Task details
Will you restate verbatim the lines running from the line with "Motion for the" to the end of the data, leaving out everything else?

◇ ◇ ◇ ◇ ◇

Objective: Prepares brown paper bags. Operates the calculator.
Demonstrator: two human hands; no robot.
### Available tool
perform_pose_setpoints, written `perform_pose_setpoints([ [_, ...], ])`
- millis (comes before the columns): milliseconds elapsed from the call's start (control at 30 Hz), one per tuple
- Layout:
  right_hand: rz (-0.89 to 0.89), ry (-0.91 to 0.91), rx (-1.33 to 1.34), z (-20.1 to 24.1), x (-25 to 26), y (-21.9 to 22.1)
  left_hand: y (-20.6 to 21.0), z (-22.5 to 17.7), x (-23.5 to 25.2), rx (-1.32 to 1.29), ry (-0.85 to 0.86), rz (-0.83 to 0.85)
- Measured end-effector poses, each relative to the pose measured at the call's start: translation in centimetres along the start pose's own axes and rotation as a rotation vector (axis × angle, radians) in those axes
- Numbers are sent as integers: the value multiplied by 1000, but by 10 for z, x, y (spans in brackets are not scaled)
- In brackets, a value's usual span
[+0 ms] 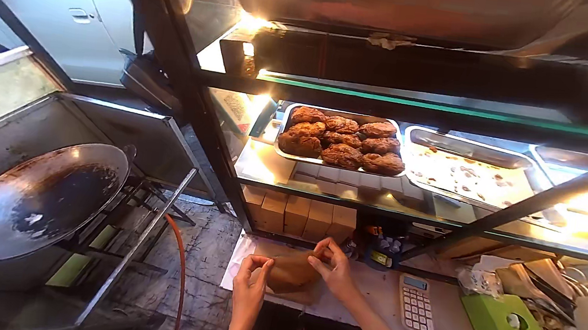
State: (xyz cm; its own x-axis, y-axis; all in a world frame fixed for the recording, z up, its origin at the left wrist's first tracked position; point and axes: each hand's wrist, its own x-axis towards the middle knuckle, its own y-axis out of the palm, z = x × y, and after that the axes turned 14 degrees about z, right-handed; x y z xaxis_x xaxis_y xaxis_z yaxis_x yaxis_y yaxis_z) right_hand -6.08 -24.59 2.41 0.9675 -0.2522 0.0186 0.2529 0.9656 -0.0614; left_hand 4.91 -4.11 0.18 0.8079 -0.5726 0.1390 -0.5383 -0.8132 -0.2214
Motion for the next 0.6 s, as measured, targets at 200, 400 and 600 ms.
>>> perform_pose_setpoints([
  [200, 246, 104, -148, 14, 4, -14, -3, -25, 12, -313, -433, -13],
  [400, 278, 129, -206, 17, 5, -19, -23, -23, 8, -246, -185, 157],
  [600, 281, 100, -138, 14, 1, -12, -14, 7, -12, 41, 63, 141],
])
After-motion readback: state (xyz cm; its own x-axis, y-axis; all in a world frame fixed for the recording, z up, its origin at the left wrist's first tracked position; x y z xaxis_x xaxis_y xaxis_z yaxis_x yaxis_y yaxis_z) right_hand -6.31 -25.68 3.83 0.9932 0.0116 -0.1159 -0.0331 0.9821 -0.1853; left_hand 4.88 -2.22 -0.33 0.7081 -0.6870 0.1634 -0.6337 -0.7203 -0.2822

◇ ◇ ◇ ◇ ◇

Exercise result
Motion for the next 0.6 s, as measured, targets at 200, 400 and 600 ms.
>>> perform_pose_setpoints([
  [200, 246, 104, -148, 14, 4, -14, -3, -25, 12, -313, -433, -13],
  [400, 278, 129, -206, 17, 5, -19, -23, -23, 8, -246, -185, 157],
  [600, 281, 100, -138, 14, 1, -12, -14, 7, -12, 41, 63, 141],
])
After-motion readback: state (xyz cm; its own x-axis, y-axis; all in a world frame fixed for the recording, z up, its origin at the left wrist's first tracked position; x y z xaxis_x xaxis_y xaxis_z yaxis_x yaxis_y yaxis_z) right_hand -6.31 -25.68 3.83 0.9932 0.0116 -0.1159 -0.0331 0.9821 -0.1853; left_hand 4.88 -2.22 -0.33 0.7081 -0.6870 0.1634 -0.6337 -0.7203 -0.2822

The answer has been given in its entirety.